At 3:30 am on July 5, 1939, a cloudburst on Frozen Creek caused a flash flood that destroyed the original school, as well 44 nearby homes, 60 barns, livestock, and killed 54 men and women, including several KMBI students and faculty. The effort to recover and bury bodies lasted for weeks, with one student being found 50 miles downstream. This was the first flood on record that had come rushing down the river, as the other floods had been backups which were mostly still water. Both of KMBI's buildings, the old commissary and the dormitory, were destroyed. Of the buildings' sixteen occupants, nine drowned. These included staff member Mr. Horace Myers, his three children Titus, Philip, and Lela Grace, students Elsie Booth and Christine Holman, and three guests of the Myers. Mrs. Myers alone survived her family.

===1939-1948: Second campus and rebuilding===

On 20 October 1939, three and a half months after the flood, the school re-opened at a new site donated by Mr. and Mrs. Fred Fletcher, and his sister, Laura. Located on a hill and above the flood plain, the new three-acre campus featured only a half-finished building with 18 students when it opened. This building was developed into the modern Administration building and girls' dorm. Growth and building continued at a feverish pace, starting with the Myers Chapel in 1940, named for the drowned teacher who had given of himself to KMBI. Swauger Hall was constructed right before Brengle Hall, and by 1945, the campus was well-developed.

===1948-1970: Continued expansion===
Archer Auditorium was begun in the summer of 1961 and was ready for graduation classes for 1962.

===1981-1993: Eldon Neihof and accreditation===

In 1989 Candidate Status was granted for institutional accreditation with the Accrediting Association of Bible Colleges (now Association for Biblical Higher Education). In 1994, KMBC was granted membership with AABC.

===1993-Present===
With the recognition as an accredited school by the AABC, KMBC began offering a Bachelor of Arts in Religion and an Associate in Arts in Bible/Biblical Studies.

Several facilities including the Davis Memorial Building, which serves as a library, the renovation of the basement in Brengle Hall, the addition of the Coffeehouse underneath Swauger, and the new Helen Matthews Luce Chapel. The current president, Robert D. Pocai, became president in 2022.

In 2003, the college objected to a phone number it had been assigned with the prefix 666, which is associated in Christian tradition with Satan. The local phone company changed the prefix to another newly available exchange.

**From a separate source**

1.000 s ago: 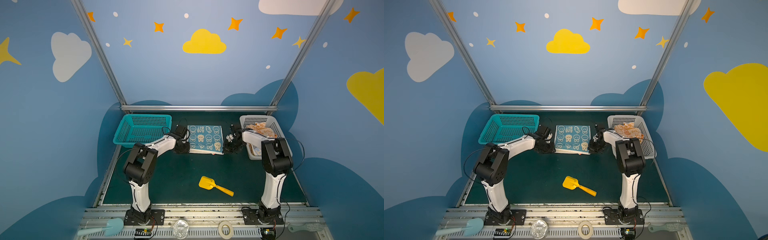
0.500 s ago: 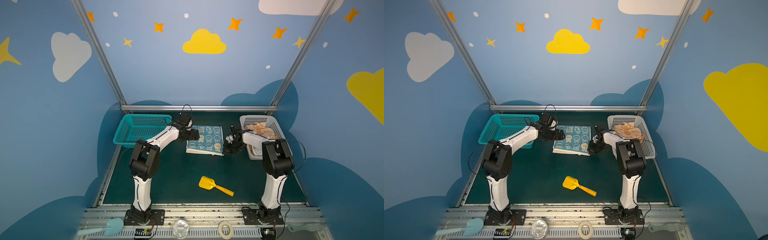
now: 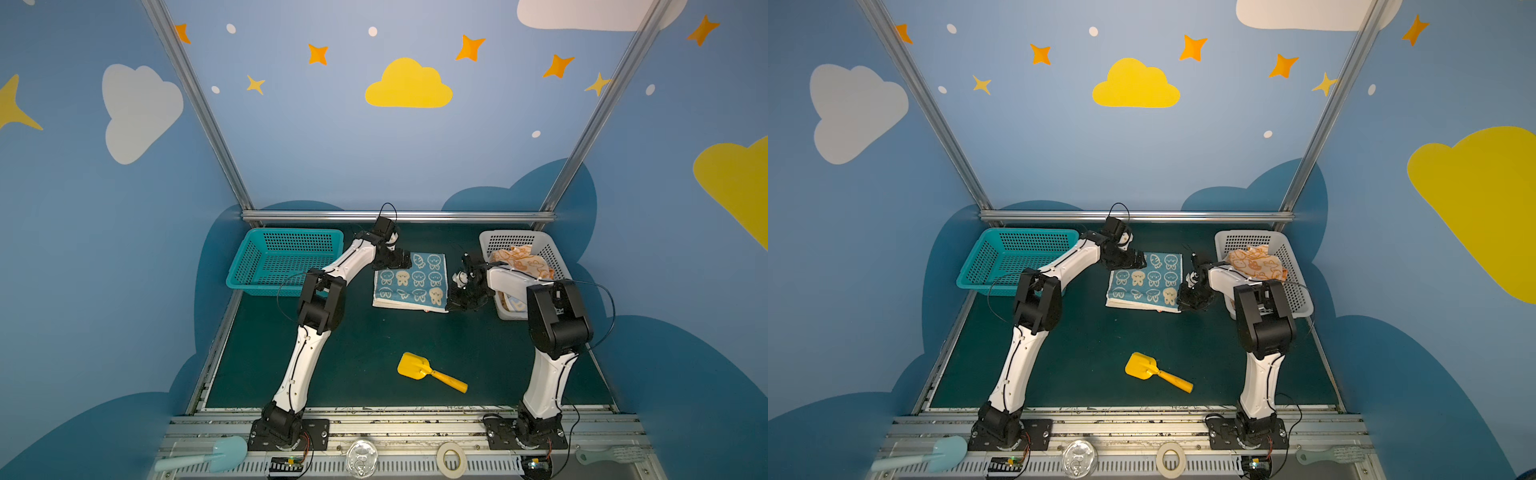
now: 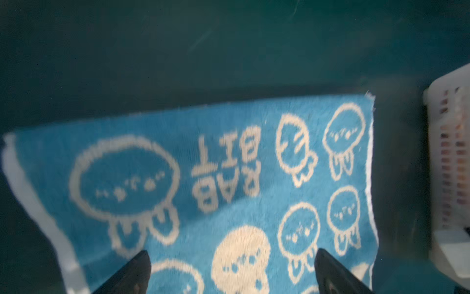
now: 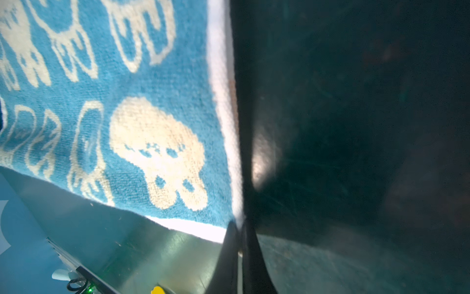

The college was granted an exception to Title IX in 2017 which allows it to legally discriminate against LGBT students for religious reasons. All faculty and staff must yearly affirm that they will avoid the homosexual lifestyle.

==Academics==
KMBC offers three degrees: an associate degree in Biblical Studies, a bachelor's degree in Religion, and a Masters of Ministry.

==Campus==
The campus of Kentucky Mountain Bible College is located on a hilltop off of Kentucky route 541 in Vancleve, KY. There have been numerous additions in recent years, the most recent of which is the Helen Matthews Luce Chapel & Fine Arts Building.

===Gibson Library===
The Gibson Library is housed in the Davis Memorial Building. It has over 30,000 items including books, CDs, DVDs, videos, sheet music, song flashcards, and Sunday school supplies.

== Student life ==
Recreation in the area includes hiking, rock climbing, canoeing, and other outdoor activities.

A student-led social committee organizes social events throughout the school year.

Chapel takes place at Kentucky Mountain Bible College three times per week (Tuesday, Thursday, and Friday). Student chapel attendance is expected. In addition to chapel, undergraduate students are required to choose a local church to attend every Sunday.

Voluntary group personal discipleship and private mentoring is available to all students.